問題は彼が共通言語を喋れないことだけれど、それはすぐに解決した。
「それであれば私が翻訳魔法を掛けときましょう」
ムイムが無造作に手を振る。ムイムが、
「終わりました」
というと、
「お前すごい! お前の言葉分かる!」
何を言われているのか分からない顔をしていたボガア・ナガアが手を叩いて喜んだ。
「どういたしまして」
ムイムが丁寧にお辞儀をする。
そんなやり取りの中、僕の背負い袋が、ごそっと動いた。フェリアがもう目を覚ましたのかもしれない。一旦背負い袋をおろして僕は中を確かめた。

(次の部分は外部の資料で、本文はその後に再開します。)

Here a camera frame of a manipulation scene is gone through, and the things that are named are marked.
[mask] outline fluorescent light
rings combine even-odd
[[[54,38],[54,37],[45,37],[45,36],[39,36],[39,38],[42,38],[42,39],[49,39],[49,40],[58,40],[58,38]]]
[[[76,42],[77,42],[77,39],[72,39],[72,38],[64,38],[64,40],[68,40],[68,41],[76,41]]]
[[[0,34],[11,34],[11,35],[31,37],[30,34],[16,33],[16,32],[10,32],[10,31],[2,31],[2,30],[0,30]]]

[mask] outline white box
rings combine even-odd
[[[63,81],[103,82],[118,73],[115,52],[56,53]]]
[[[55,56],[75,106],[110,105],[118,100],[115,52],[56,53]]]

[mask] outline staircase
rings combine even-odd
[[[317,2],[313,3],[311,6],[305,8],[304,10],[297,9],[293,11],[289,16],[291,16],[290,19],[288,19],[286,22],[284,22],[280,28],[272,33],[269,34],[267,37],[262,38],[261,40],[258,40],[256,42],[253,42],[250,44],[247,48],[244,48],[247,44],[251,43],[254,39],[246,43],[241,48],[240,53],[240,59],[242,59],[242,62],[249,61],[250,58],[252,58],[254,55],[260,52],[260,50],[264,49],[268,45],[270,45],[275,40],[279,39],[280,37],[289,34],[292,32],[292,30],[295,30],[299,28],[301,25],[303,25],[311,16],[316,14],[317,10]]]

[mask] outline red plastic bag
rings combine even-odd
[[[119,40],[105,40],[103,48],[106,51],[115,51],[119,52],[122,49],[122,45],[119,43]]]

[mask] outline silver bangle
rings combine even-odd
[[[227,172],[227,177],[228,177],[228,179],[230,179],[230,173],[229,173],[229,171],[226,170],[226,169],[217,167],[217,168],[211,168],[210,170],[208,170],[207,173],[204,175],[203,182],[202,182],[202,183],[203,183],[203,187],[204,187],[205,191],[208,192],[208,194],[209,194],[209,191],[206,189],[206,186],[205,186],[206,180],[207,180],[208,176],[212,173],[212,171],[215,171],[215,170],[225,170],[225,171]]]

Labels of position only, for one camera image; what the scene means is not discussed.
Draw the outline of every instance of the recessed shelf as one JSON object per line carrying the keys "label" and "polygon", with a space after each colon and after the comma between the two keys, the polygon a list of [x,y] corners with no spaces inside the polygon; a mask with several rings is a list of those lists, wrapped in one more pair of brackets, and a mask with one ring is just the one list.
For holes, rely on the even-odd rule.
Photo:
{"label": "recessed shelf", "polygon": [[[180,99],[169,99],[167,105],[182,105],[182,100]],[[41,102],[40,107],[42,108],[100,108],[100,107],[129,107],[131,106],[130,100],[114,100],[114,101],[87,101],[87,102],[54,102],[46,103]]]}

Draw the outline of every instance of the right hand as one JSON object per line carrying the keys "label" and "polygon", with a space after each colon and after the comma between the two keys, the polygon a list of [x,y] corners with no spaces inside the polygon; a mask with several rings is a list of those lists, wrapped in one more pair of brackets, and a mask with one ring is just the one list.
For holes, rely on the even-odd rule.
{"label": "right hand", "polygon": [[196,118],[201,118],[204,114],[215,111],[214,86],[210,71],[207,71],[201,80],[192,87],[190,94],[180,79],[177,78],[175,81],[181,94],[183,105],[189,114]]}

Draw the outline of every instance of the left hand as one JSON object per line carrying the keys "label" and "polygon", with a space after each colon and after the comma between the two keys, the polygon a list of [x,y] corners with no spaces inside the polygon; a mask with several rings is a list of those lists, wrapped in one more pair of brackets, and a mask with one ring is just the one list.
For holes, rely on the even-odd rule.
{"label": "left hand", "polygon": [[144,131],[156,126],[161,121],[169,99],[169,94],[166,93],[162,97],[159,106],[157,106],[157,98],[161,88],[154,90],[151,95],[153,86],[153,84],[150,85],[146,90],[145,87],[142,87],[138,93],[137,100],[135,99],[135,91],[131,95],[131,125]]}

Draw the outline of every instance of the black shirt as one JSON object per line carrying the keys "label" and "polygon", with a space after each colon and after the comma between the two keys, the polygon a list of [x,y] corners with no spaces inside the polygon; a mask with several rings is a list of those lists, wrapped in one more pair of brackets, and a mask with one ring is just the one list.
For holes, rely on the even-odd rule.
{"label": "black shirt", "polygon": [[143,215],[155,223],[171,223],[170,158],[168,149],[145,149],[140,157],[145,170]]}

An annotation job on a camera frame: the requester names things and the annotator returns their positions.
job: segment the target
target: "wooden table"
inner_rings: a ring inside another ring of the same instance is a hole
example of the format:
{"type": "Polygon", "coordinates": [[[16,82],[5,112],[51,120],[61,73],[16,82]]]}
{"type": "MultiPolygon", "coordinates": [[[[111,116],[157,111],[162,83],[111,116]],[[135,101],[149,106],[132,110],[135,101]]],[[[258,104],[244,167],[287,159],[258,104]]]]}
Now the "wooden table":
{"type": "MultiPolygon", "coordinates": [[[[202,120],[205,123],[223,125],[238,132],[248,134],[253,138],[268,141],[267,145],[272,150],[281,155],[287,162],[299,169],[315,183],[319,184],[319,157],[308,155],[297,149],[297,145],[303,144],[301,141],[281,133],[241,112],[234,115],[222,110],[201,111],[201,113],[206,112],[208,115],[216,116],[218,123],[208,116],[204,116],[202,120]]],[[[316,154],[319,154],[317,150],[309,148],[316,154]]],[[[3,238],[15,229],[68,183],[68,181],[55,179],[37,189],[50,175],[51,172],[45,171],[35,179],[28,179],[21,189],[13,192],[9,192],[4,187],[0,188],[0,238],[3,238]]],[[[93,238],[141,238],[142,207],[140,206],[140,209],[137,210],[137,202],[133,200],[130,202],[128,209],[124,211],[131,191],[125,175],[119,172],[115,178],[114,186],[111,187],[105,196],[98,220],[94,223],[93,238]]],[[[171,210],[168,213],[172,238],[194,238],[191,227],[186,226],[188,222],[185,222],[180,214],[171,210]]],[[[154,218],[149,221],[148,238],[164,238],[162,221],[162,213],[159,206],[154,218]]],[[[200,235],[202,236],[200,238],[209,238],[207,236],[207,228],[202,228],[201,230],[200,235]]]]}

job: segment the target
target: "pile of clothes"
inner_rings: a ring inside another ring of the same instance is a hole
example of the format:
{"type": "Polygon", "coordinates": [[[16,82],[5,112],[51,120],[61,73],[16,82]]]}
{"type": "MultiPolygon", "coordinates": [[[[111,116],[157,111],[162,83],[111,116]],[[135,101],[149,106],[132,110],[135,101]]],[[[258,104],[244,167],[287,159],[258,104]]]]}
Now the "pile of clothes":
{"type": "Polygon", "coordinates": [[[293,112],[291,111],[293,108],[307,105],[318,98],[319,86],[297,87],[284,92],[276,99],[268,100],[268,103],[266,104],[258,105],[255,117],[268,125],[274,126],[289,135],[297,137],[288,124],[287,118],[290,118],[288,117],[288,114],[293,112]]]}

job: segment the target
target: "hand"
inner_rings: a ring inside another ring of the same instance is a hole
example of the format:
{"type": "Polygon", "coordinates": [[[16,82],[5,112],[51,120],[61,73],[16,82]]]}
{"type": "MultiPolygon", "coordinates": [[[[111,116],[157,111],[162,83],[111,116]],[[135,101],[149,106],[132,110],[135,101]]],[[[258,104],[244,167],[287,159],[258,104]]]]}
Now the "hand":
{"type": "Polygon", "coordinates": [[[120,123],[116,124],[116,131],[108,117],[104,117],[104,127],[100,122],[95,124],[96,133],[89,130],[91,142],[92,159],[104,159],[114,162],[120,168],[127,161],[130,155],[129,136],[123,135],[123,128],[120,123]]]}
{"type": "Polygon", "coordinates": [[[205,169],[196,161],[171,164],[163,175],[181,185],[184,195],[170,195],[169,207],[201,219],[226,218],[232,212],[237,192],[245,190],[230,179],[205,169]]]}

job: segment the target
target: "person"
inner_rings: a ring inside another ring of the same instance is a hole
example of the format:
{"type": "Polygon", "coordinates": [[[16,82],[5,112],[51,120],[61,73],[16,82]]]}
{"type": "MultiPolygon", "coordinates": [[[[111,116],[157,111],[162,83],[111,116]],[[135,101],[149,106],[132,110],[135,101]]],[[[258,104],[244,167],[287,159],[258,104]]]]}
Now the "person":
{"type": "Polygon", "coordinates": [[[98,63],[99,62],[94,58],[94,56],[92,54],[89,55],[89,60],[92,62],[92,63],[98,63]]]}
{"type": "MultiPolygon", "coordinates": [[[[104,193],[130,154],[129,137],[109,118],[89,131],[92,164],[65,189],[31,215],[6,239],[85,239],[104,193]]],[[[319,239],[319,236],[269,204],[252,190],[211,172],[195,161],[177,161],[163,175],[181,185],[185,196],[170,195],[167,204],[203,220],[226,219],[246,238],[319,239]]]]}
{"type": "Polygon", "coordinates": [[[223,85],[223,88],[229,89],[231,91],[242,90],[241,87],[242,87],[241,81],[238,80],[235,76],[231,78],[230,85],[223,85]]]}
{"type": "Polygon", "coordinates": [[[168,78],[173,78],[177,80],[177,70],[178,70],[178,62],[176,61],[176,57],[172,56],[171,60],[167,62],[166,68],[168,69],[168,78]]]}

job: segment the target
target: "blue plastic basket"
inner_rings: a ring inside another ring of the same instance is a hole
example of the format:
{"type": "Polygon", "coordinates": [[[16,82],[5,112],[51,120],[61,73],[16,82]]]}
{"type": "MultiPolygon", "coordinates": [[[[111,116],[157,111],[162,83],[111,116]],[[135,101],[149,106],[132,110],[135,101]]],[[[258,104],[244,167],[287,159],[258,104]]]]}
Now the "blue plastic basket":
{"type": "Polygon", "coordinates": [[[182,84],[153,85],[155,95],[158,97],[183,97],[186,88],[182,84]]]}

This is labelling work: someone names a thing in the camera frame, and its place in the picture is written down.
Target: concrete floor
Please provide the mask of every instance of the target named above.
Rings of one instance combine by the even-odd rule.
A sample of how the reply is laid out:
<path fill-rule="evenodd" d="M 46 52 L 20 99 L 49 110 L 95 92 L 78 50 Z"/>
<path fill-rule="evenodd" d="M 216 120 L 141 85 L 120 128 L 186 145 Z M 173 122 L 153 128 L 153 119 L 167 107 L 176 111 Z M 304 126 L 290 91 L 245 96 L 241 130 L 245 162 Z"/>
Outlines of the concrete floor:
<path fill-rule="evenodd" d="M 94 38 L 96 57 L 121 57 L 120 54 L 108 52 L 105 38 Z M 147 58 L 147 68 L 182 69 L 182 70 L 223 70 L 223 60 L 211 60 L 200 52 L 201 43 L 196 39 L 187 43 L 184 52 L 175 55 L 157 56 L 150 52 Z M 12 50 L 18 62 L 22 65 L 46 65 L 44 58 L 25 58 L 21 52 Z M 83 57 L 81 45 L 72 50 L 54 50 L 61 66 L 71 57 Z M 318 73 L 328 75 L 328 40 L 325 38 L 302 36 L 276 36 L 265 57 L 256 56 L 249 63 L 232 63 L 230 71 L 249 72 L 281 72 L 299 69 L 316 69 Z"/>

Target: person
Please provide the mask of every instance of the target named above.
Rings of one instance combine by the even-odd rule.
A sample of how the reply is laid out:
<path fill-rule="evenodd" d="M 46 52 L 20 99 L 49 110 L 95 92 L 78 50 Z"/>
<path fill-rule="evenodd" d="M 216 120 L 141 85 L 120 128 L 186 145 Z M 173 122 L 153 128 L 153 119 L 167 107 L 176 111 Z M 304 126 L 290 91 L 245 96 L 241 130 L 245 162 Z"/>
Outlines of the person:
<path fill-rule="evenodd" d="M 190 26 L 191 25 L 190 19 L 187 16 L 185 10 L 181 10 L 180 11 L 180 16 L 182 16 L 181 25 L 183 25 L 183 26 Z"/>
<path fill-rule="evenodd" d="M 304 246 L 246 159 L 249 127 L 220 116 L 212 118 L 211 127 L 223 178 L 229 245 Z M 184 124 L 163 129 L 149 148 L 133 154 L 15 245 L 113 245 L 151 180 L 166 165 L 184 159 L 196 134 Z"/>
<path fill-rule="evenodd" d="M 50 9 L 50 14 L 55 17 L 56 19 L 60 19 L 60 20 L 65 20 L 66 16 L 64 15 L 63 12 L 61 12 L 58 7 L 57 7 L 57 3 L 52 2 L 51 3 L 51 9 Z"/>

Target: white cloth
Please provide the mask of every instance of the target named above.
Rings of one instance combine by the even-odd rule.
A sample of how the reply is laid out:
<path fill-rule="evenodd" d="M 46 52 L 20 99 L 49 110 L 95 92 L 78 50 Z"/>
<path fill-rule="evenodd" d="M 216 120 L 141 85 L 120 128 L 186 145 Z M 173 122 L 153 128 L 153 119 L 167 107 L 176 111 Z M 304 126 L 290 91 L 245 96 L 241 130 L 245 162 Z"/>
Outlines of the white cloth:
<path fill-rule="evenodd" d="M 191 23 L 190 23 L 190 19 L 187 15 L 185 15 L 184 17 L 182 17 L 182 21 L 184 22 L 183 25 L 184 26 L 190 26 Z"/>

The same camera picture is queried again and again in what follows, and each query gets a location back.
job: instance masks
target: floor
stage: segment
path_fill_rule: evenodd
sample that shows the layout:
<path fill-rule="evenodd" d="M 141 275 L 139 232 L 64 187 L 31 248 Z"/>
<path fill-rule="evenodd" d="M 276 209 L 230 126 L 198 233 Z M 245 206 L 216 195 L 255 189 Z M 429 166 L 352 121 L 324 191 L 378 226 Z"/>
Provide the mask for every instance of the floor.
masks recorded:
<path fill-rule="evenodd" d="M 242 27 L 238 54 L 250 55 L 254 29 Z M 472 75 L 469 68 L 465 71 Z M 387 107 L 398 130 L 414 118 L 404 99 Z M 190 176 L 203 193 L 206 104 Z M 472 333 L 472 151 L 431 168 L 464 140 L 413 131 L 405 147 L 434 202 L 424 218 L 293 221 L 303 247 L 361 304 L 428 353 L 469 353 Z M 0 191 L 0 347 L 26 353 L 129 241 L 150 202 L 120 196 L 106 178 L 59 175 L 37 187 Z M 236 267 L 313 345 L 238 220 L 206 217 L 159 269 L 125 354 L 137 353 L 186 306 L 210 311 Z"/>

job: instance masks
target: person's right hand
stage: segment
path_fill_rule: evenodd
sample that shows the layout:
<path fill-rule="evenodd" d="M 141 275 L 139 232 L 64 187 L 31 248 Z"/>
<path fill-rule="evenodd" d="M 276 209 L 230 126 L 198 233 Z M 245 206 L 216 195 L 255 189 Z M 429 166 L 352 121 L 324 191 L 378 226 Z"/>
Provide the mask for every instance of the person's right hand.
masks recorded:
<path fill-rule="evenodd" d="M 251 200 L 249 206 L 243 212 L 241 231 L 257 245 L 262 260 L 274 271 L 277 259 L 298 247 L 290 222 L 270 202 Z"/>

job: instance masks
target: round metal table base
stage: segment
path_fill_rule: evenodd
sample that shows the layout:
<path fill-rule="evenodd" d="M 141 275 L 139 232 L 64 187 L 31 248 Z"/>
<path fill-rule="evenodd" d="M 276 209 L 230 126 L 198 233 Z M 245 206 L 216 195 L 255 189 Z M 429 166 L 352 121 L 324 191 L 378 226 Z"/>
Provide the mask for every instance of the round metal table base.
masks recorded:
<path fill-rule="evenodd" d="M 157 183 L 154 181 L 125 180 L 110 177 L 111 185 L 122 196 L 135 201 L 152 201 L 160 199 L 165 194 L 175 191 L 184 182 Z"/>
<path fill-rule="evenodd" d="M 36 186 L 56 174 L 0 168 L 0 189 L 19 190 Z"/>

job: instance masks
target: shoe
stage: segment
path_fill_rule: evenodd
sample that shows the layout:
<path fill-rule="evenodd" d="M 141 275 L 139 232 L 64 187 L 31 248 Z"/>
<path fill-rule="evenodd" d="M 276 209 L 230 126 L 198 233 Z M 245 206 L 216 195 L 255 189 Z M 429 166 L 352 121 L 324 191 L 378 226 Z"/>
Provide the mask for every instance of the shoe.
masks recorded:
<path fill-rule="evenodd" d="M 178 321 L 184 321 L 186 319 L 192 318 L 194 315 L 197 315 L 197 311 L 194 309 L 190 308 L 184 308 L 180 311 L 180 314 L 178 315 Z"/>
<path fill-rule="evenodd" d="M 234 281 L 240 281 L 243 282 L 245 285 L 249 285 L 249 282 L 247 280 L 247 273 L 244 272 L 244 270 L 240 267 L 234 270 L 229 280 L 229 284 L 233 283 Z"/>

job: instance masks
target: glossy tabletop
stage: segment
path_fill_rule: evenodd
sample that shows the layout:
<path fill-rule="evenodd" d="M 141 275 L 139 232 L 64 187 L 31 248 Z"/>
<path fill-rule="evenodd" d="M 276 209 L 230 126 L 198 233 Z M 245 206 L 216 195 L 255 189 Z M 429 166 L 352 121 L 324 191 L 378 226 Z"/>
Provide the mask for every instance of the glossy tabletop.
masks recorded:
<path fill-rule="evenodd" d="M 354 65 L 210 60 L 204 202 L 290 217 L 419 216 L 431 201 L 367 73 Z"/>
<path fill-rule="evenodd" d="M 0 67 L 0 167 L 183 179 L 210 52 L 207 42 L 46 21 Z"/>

フェリアは毛布の奥にもぐりこんでしまっているようだった。僕は少し考えてから、考えられることは一つしかないなと、結論づけた。
自分が魔法で大失敗しかけた後に、他人が魔法で役に立って喜ばれている声は、いたたまれないだろう。僕はそう思い、そっとしておくよりもむしろ声をかけてあげるべきだと考えた。
先代ボスに、先に捜索を開始してほしいと頼んだ後、僕は自分の背負い袋のそばに腰を下ろした。
「フェリア。起きているなら出てきてほしい。君が抱えている苦しさも、痛みも、僕はまだ何も知らない。だから僕に君のことを教えてほしい。君が何をしたいかを教えてほしい。君が何をしたくないかを教えてほしい。もしそれを話す相手が僕では駄目なら、そう言ってほしい。だから、ひとりで痛みや怖さを抱え込まないで」
すると、毛布の中から震えた声が返って来た。